Retype the data that follows exactly. No pictures belong in the copy.

INPUT DATA START

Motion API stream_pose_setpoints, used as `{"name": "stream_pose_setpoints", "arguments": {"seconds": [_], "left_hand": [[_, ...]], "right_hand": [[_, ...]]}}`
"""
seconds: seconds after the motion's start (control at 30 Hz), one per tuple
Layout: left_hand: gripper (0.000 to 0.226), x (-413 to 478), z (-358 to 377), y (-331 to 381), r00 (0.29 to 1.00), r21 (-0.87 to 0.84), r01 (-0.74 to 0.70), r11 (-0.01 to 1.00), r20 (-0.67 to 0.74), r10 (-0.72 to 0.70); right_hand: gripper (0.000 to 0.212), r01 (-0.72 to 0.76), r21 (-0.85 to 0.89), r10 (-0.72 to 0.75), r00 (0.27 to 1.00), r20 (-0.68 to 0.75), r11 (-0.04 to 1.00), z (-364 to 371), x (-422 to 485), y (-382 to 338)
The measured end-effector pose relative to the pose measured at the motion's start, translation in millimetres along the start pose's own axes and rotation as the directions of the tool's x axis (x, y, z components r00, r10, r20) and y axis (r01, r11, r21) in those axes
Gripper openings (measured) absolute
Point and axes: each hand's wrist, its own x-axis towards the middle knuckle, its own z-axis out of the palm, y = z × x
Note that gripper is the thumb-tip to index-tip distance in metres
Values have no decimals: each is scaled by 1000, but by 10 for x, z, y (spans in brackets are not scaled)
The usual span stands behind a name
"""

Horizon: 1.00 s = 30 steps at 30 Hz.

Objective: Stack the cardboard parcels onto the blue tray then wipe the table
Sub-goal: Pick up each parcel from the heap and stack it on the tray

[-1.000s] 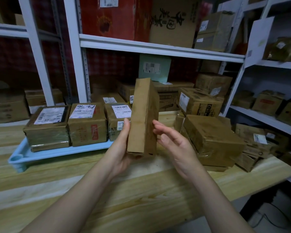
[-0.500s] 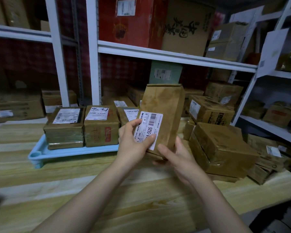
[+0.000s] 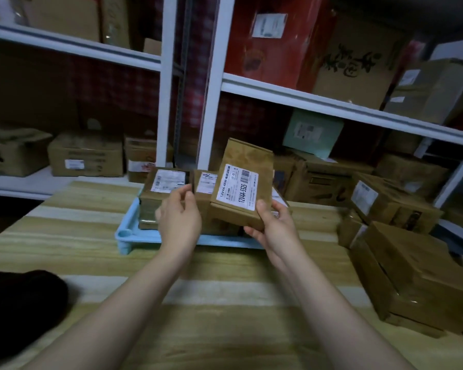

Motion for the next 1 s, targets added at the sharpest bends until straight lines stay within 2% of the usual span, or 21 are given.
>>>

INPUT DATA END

→ COMPLETED EXERCISE:
Motion API stream_pose_setpoints, used as `{"name": "stream_pose_setpoints", "arguments": {"seconds": [_], "left_hand": [[_, ...]], "right_hand": [[_, ...]]}}`
"""
seconds: seconds after the motion's start (control at 30 Hz), one per tuple
Layout: left_hand: gripper (0.000 to 0.226), x (-413 to 478), z (-358 to 377), y (-331 to 381), r00 (0.29 to 1.00), r21 (-0.87 to 0.84), r01 (-0.74 to 0.70), r11 (-0.01 to 1.00), r20 (-0.67 to 0.74), r10 (-0.72 to 0.70); right_hand: gripper (0.000 to 0.212), r01 (-0.72 to 0.76), r21 (-0.85 to 0.89), r10 (-0.72 to 0.75), r00 (0.27 to 1.00), r20 (-0.68 to 0.75), r11 (-0.04 to 1.00), z (-364 to 371), x (-422 to 485), y (-382 to 338)
The measured end-effector pose relative to the pose measured at the motion's start, translation in millimetres along the start pose's own axes and rotation as the directions of the tool's x axis (x, y, z components r00, r10, r20) and y axis (r01, r11, r21) in those axes
Gripper openings (measured) absolute
Point and axes: each hand's wrist, its own x-axis towards the middle knuckle, its own z-axis out of the palm, y = z × x
Note that gripper is the thumb-tip to index-tip distance in metres
Values have no decimals: each is scaled by 1000, but by 10 for x, z, y (spans in brackets are not scaled)
The usual span stands behind a name
"""

Horizon: 1.00 s = 30 steps at 30 Hz.

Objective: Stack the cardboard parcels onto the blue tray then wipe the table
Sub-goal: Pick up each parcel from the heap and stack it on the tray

[-1.000s] 
[-0.500s] 
[+0.000s] 

Motion for the next 1 s, targets added at the sharpest bends until straight lines stay within 2% of the usual span, or 21 are given.
>>>

No more output remains.